*** Data in this exercise ***

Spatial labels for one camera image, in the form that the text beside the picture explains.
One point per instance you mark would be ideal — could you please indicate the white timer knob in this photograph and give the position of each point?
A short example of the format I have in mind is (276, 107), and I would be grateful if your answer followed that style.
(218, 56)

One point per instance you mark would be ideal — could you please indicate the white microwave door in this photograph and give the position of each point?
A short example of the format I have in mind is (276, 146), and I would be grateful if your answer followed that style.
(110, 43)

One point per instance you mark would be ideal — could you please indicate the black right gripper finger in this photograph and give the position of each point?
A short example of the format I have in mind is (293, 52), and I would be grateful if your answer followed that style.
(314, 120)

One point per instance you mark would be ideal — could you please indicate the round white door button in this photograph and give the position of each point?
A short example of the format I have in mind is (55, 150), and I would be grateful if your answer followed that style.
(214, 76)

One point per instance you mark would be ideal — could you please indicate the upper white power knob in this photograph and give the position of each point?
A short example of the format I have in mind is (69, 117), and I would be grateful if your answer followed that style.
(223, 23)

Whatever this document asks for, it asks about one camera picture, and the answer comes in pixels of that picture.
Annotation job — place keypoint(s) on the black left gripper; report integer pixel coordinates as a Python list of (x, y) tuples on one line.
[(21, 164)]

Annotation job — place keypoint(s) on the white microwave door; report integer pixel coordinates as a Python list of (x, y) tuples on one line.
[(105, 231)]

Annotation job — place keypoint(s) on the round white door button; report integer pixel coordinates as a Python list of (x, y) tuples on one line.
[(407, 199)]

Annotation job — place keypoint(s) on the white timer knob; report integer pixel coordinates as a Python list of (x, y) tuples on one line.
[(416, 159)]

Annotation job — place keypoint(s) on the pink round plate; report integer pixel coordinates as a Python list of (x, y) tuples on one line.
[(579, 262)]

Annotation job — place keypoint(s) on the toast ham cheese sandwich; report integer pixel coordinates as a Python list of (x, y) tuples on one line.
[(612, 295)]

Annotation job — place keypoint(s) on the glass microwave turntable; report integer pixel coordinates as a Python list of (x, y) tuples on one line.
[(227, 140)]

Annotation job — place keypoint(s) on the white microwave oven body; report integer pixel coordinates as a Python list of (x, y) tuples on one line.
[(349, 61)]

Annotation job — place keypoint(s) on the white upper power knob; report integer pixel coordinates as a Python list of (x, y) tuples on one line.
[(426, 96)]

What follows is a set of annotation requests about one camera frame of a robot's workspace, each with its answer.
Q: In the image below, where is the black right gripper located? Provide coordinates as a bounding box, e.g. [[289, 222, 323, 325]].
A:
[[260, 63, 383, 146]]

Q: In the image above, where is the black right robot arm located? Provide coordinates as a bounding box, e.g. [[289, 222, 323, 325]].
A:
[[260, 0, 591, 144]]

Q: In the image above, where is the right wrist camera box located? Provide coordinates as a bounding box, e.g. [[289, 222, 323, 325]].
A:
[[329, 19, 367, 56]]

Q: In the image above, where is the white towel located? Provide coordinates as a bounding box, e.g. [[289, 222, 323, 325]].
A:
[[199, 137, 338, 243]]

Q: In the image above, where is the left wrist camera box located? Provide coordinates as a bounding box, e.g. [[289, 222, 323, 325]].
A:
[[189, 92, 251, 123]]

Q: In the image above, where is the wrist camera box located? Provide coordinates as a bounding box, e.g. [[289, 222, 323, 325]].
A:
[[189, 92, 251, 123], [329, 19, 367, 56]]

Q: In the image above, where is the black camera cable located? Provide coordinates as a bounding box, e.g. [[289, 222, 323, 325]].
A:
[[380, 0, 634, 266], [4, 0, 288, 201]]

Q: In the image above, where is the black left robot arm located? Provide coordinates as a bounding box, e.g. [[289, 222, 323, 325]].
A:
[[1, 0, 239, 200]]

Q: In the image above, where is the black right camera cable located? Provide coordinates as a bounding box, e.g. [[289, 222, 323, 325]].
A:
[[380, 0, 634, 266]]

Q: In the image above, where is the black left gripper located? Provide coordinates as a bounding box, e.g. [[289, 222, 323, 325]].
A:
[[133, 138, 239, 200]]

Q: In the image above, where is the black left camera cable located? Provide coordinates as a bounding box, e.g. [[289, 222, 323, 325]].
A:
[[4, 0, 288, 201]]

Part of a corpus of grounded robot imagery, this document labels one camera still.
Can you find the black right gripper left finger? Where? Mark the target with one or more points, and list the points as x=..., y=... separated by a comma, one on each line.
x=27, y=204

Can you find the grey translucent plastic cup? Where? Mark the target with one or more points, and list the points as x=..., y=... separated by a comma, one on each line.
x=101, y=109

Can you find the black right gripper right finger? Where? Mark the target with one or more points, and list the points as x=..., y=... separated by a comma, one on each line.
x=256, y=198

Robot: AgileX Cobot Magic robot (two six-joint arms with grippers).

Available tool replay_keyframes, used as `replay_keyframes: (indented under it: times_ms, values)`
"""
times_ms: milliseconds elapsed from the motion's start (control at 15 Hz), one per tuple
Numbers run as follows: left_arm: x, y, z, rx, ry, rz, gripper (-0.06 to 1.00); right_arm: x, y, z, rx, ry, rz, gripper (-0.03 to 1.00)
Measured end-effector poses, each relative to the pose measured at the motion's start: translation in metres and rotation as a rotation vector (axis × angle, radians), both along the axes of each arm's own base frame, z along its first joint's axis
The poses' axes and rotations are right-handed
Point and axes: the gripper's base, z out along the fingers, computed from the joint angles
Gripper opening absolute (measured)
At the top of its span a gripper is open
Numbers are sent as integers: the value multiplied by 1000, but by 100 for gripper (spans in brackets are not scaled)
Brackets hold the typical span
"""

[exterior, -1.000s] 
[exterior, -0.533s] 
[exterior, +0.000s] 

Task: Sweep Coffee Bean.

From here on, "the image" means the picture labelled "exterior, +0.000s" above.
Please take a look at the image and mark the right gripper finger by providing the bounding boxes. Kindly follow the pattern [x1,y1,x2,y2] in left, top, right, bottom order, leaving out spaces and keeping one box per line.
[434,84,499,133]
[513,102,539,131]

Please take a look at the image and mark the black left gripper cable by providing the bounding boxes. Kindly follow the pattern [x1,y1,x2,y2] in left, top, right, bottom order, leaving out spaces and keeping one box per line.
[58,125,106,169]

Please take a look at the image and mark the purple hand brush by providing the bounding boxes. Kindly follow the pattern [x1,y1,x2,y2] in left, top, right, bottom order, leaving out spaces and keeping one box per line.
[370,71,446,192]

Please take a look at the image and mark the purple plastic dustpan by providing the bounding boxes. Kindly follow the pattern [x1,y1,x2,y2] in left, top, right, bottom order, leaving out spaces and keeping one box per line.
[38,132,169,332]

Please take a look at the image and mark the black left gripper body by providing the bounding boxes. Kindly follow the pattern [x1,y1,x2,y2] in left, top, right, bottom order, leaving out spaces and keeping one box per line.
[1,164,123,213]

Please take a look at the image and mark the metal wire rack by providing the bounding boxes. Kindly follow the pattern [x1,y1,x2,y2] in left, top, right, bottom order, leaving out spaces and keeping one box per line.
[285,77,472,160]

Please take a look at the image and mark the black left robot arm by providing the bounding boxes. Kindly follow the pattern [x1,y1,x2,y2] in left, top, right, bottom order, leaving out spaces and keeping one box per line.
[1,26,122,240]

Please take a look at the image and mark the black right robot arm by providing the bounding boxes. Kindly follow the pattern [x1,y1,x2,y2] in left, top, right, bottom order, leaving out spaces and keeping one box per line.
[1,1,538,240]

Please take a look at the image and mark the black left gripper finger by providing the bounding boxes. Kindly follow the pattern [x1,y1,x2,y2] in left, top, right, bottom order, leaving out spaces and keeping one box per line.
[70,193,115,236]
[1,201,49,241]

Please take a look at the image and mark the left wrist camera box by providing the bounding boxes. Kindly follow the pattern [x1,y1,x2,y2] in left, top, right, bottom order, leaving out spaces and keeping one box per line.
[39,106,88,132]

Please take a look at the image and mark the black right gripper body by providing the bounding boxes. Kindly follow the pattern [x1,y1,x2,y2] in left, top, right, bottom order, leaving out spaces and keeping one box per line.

***

[Exercise requirements] With the line containing "left gripper finger" as the first and the final line of the records as the last, copy that span exactly and nothing more.

[Answer]
Please take a look at the image and mark the black left gripper finger by providing the bounding boxes. Kindly follow the pattern [x1,y1,x2,y2] in left, top, right, bottom order, leaving out spaces and keeping one box per line.
[70,193,115,236]
[1,201,49,241]

Please take a look at the image and mark the left wrist camera box by providing the bounding boxes. Kindly follow the pattern [x1,y1,x2,y2] in left, top, right, bottom order, leaving out spaces and keeping one box per line.
[39,106,88,132]

Please take a look at the image and mark the black right gripper body by providing the bounding boxes. Kindly follow the pattern [x1,y1,x2,y2] in left, top, right, bottom order, leaving out spaces and keeping one box per line.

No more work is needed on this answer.